Pondering over some old post & I need some help.

Here is the link below -

[LEFT]Pull Intermediate Strings
[/LEFT]
When I run this,

echo " process(130) Deleting Text on line 11 (ESN:27723211621B01DJ68AG) because a number wasnt 'AVAILABLE'  and is not found in the database" | awk '$0=$2' FS=\( RS=\) "

I get the following output

130 
ESN:27723211621B01DJ68AG 

Next,

echo " process(130) :27723211621B01DJ68AG) because a number wasnt 'AVAILABLE'  and is not found in the database" | sed "s/^.*(\([^)]*\)).*(....\(.*\)).*'\(.*\)'.*/\1 \2 \3/"

130 27723211621B01DJ68AG AVAILABLE

Questions -

  1. In there , the magic is happening all because of $0=$2. Can someone please explain to me as to what does $0=$2 means ?
  2. Also can someone go over the sed operation here as I tried to understand this for the past 2 hours and I am not getting anywhere with this.

best regards,
Lee.

In awk $0 refers to the whole record (line) while $1, $2 ... refer to the individual fields. So $0=$2 simply replaces the whole record with field 2.
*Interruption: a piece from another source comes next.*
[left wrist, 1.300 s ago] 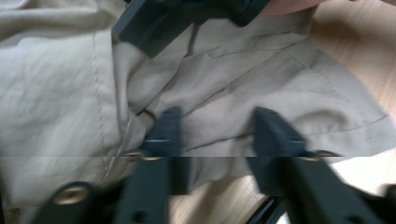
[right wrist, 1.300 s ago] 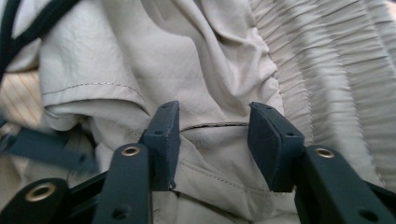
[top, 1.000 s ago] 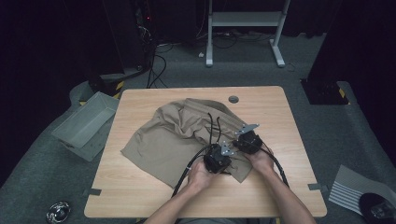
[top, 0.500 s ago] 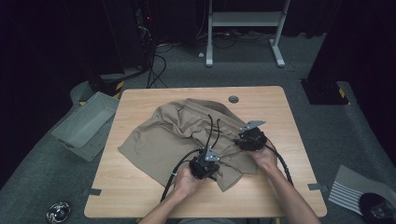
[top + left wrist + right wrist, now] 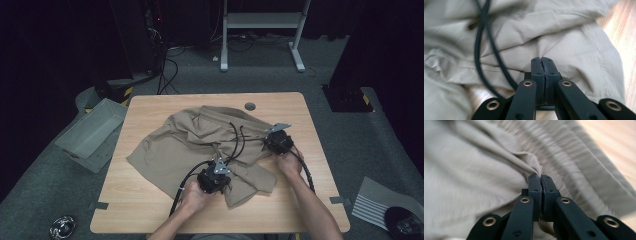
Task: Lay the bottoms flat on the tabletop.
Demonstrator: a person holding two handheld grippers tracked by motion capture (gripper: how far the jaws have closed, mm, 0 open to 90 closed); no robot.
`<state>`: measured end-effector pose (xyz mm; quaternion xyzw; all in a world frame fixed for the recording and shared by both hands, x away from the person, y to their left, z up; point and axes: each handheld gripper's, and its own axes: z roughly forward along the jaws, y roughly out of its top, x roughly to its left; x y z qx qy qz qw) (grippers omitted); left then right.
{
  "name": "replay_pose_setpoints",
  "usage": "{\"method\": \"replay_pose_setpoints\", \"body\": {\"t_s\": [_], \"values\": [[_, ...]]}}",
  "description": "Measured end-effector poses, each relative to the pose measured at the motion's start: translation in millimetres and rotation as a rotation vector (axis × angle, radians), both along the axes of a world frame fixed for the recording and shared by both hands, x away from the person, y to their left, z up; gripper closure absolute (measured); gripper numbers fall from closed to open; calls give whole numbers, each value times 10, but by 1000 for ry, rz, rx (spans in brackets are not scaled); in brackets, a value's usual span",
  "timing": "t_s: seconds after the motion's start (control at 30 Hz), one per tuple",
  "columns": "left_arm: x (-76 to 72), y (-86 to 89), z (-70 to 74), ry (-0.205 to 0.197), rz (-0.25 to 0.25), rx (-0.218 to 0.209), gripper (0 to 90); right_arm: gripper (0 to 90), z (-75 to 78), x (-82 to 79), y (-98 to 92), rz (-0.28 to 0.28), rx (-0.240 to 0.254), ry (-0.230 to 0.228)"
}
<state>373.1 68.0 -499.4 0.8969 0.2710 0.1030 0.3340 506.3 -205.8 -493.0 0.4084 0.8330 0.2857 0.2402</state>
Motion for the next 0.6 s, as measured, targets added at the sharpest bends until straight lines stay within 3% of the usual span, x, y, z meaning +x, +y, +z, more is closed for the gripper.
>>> {"method": "replay_pose_setpoints", "body": {"t_s": [0.03,0.07,0.13,0.17,0.23,0.33,0.4,0.5,0.57,0.6], "values": [[5,21,-2,-1,9,3,888,879,25,43,-61,-33,-2,-13],[13,38,-4,1,8,6,887,875,37,104,-132,-75,23,5],[31,64,-22,13,24,-2,886,851,17,169,-175,-113,7,39],[39,76,-27,18,30,-8,879,792,4,176,-193,-120,6,38],[52,93,-35,24,51,-38,827,659,34,129,-201,-116,71,41],[80,93,-30,27,85,-78,663,566,186,-122,-121,-23,151,-34],[96,70,-30,8,103,-79,588,525,273,-302,-23,63,168,-64],[134,-5,-74,3,119,-49,566,500,292,-487,158,172,152,-51],[162,-50,-122,-9,123,-18,572,495,238,-503,263,212,121,-21],[176,-52,-130,-12,126,-28,576,501,197,-485,297,218,109,-1]]}}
In sed the (escaped) parentheses earmark part of a pattern for a later reference.

Take for instance this:

$ echo "charlie farley" | sed 's/\(charlie\) .*/\1 chaplin/'
charlie chaplin
$ echo "piggy malone" | sed 's/\(charlie\) .*/\1 chaplin/'
piggy malone

So basically I want to change "charlie farley" into "charlie chaplin" (or any other charlie) but leave anything else alone. I this extremely simple example I could have written

$ echo "charlie farley" | sed 's/charlie .*/charlie chaplin/'

But consider this

$ echo "charlie farley" | sed 's/\(charl.*\) .*/\1 chaplin/'

Now I can catch "charles" or "charley" too. More general.
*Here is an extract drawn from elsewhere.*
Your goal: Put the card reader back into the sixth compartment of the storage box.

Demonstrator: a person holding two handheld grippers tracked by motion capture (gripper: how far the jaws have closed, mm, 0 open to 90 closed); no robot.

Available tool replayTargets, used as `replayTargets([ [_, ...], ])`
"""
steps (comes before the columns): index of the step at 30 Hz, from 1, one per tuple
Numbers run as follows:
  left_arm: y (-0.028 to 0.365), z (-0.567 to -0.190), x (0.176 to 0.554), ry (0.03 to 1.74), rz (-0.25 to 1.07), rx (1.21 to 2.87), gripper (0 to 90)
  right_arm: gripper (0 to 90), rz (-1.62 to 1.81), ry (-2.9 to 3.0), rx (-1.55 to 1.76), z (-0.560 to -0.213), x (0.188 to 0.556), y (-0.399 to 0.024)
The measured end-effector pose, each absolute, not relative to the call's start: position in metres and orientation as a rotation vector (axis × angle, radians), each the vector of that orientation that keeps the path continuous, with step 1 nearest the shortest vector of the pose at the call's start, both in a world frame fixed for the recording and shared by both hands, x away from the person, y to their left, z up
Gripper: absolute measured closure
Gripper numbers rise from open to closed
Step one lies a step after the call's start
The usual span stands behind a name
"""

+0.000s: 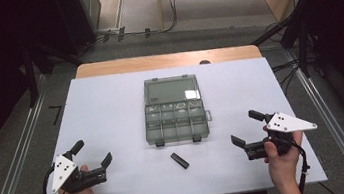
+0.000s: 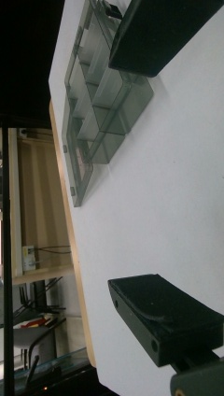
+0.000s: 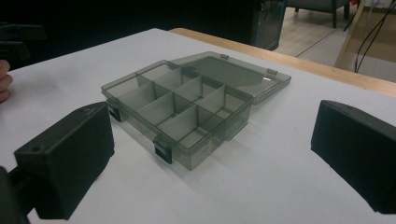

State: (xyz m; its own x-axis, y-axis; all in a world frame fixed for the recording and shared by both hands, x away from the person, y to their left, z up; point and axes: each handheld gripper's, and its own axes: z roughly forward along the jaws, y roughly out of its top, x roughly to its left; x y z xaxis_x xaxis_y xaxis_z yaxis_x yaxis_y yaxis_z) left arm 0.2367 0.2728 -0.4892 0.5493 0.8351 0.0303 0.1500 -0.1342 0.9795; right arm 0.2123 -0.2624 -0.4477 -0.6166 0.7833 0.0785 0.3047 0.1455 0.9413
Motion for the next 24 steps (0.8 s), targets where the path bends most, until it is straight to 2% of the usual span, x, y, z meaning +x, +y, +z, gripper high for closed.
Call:
replayTargets([
  [24,0.273,-0.489,0.237,0.849,0.733,1.623,0.0,0.0,1.487,2.058,0.985,-0.442,0.22,-0.239],
])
The \1 refers to the first earmarked pattern. But what if I do two of them?

$ echo "Charles Chaplin" | sed 's/\(.*\) \(.*\)/\2, \1/'
Chaplin, Charles

This last example takes two strings separated by a space and reverses them, putting a comma between.

Hope that helps.

Andrew

1) awk with RS set to ) doesn't break records at line ends but on occurrences of the RS char / pattern. So, the first record (also referred to as $0 in awk ) is

 process(130

, which is split in two at the field separator FS=\( .

$0=$2

then overwrites the entire record with its second field, and, because used as an awk-pattern not equal 0 (= TRUE), takes the default action print.
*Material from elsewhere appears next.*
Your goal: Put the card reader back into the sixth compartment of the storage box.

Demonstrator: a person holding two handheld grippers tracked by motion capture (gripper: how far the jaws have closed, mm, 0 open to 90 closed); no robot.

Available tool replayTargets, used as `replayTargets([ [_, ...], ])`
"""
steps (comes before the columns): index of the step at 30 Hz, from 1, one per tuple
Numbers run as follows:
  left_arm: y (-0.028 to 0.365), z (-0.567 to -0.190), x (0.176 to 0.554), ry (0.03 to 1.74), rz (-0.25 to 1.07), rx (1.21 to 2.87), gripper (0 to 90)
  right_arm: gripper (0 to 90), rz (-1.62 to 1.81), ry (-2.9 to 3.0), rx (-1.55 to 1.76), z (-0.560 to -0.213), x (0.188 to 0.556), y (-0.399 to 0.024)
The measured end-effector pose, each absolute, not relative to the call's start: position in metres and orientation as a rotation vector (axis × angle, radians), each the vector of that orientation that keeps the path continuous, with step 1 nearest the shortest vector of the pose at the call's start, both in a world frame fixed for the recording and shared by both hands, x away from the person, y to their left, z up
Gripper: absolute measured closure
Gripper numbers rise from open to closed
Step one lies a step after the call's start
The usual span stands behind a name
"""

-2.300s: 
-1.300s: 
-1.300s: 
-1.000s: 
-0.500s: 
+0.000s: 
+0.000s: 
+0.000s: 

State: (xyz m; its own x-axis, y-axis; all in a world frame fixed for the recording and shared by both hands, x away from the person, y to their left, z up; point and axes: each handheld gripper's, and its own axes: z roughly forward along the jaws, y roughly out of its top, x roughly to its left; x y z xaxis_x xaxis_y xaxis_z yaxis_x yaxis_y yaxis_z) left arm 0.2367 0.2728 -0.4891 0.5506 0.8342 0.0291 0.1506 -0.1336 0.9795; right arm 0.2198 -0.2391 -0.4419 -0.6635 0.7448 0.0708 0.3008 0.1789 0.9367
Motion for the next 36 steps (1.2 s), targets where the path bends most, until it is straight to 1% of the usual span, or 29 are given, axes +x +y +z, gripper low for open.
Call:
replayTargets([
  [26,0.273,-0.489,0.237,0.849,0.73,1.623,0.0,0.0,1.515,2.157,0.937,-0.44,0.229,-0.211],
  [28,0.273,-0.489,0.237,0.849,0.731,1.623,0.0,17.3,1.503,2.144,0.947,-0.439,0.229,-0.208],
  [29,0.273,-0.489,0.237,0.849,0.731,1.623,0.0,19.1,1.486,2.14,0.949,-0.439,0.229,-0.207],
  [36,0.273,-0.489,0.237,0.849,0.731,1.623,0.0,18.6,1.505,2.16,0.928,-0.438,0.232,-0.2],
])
2) Your echo text is corrupted in your post as the second left parenthesis is missing. The sed substitutes the BRE

^               start of line
.*(             (.) any character (*) zero or more times up to a left parenthesis
\([^)]*\)       first sub-expression (delimited by escaped! parentheses): zero or more non-right-par.
).*(....        next right par. followed by any char zero + times, then left par., then any four chars
\(.*\)          second sub-expr.: any chars zero or more times
).*'            next right par. followed by any char 0+ times, then apostrophe (single quote)
\(.*\)          third sub-expr.: any chars 0+ times
'.*             rest of line starting from apostrophe

by first sub-expr. space second sub-expr. space third sub-expr.